[Items from a dataset]
_ _ _ _ _

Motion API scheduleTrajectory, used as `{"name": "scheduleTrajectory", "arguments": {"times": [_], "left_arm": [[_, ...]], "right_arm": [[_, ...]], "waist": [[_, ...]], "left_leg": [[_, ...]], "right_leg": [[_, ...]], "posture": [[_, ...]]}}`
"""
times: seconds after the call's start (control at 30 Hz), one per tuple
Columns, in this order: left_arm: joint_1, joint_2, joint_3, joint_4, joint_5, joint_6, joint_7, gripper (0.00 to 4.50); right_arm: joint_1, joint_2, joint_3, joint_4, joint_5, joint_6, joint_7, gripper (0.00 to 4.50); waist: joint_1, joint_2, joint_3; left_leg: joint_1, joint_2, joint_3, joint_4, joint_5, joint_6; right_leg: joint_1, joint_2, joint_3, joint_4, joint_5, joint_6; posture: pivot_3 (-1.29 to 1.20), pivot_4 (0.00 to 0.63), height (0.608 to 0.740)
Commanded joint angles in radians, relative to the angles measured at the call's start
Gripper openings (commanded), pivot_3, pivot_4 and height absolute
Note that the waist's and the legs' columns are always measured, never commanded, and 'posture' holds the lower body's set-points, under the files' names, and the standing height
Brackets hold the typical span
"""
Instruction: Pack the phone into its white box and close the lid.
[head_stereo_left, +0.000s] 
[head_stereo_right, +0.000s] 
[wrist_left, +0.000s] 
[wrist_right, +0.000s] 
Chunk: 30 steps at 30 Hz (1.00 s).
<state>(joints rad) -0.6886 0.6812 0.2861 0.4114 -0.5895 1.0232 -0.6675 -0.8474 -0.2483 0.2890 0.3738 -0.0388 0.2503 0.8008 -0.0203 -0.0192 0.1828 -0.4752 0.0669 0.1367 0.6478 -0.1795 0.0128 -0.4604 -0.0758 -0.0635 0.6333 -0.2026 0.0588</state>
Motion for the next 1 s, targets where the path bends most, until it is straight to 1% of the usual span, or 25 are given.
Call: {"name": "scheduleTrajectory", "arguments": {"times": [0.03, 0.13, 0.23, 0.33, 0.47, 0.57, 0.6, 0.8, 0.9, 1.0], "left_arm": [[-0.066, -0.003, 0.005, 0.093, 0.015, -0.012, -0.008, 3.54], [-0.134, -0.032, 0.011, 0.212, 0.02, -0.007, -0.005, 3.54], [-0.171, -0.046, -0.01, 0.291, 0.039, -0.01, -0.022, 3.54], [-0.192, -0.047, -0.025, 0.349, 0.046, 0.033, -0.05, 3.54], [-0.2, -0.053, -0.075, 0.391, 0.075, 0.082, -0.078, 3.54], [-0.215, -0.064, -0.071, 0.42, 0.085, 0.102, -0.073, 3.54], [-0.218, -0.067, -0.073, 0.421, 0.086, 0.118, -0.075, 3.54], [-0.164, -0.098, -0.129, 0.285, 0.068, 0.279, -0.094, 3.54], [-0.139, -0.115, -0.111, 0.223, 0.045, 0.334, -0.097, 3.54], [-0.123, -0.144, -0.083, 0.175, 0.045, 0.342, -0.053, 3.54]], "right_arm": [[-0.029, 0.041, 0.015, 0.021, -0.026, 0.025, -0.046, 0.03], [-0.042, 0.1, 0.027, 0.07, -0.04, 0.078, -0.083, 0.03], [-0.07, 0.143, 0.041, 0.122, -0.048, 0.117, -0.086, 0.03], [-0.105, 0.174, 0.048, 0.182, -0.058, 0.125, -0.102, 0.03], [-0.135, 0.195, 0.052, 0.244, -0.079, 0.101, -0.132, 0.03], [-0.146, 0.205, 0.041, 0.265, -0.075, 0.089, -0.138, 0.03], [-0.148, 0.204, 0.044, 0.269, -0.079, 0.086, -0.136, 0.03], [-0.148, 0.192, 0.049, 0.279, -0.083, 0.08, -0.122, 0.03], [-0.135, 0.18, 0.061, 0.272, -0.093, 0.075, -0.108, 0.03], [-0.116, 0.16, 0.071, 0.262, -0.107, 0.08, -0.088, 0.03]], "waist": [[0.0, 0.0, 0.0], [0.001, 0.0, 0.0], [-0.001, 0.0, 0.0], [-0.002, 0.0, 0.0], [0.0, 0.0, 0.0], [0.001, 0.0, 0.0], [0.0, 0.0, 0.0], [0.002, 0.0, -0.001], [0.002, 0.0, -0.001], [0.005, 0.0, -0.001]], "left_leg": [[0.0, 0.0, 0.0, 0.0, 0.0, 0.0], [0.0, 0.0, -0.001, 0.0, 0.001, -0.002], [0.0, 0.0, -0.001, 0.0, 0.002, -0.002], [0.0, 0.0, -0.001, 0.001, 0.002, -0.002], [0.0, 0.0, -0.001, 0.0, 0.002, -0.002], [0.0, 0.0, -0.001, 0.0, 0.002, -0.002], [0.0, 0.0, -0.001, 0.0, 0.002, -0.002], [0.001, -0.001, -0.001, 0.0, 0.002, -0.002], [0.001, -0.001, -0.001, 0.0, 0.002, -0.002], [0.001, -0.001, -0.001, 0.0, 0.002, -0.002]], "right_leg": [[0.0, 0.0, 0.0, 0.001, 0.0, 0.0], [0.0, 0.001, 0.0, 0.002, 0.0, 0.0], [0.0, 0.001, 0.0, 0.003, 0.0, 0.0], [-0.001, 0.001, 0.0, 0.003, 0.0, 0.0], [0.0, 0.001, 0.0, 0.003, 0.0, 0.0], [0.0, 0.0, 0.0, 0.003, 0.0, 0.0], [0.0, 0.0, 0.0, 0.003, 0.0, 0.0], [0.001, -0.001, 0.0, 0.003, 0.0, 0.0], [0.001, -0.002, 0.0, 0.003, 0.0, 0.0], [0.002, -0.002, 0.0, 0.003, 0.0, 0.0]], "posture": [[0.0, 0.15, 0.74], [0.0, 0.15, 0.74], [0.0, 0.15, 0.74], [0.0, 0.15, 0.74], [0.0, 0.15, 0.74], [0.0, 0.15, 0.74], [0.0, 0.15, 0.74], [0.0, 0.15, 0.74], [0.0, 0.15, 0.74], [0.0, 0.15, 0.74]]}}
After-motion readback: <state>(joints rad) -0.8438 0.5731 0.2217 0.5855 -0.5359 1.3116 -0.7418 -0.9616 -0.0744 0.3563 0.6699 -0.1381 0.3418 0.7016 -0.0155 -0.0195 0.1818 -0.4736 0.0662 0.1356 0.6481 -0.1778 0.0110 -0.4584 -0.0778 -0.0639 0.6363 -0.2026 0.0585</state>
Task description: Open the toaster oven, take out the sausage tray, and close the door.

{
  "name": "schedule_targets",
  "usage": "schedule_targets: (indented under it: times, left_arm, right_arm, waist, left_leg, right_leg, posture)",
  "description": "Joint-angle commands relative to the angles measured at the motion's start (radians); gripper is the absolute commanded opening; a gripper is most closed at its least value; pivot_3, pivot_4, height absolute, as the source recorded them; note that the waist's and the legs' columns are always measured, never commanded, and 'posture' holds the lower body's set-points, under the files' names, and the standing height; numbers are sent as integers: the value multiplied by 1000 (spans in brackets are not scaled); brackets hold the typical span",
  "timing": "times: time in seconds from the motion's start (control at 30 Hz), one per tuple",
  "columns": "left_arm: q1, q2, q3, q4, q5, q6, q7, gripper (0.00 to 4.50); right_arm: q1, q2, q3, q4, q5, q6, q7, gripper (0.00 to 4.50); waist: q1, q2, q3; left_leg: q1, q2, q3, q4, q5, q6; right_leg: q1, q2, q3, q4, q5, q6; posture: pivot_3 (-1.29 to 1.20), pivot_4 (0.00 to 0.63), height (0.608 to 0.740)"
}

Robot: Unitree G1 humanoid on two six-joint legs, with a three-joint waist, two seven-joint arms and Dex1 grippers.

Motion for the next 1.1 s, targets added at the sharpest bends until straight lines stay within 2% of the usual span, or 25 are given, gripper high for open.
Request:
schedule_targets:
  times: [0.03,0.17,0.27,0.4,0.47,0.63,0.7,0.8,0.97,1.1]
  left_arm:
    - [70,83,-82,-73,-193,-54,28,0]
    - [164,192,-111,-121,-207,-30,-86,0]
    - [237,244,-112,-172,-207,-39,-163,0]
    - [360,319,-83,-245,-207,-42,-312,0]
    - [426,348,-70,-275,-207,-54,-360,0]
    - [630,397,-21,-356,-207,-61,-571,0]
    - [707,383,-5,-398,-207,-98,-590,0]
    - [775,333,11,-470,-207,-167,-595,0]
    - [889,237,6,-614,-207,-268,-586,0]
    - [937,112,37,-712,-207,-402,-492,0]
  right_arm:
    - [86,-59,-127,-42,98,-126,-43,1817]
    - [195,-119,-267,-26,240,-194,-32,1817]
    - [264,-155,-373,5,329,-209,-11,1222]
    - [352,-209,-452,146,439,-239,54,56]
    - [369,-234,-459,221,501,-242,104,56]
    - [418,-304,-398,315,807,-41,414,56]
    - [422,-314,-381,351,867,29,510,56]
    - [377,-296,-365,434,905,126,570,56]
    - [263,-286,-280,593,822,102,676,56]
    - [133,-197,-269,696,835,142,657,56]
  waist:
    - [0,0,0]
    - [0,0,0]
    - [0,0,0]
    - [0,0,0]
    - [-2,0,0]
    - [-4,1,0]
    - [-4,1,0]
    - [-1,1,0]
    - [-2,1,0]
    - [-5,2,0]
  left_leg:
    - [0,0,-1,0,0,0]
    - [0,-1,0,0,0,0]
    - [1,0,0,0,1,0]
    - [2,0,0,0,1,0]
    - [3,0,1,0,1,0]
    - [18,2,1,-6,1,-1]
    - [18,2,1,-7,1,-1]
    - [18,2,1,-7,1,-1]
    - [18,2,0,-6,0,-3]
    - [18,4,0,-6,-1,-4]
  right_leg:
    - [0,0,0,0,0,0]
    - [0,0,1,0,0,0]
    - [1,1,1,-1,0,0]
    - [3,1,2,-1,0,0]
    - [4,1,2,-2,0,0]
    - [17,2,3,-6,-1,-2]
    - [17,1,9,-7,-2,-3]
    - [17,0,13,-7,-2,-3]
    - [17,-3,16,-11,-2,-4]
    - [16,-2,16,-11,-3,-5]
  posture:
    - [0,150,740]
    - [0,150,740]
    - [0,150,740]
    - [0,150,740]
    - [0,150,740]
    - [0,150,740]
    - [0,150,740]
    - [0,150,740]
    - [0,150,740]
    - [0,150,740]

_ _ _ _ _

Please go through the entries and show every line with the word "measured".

Commanded joint angles in radians, relative to the angles measured at the call's start
Note that the waist's and the legs' columns are always measured, never commanded, and 'posture' holds the lower body's set-points, under the files' names, and the standing height
  "description": "Joint-angle commands relative to the angles measured at the motion's start (radians); gripper is the absolute commanded opening; a gripper is most closed at its least value; pivot_3, pivot_4, height absolute, as the source recorded them; note that the waist's and the legs' columns are always measured, never commanded, and 'posture' holds the lower body's set-points, under the files' names, and the standing height; numbers are sent as integers: the value multiplied by 1000 (spans in brackets are not scaled); brackets hold the typical span",

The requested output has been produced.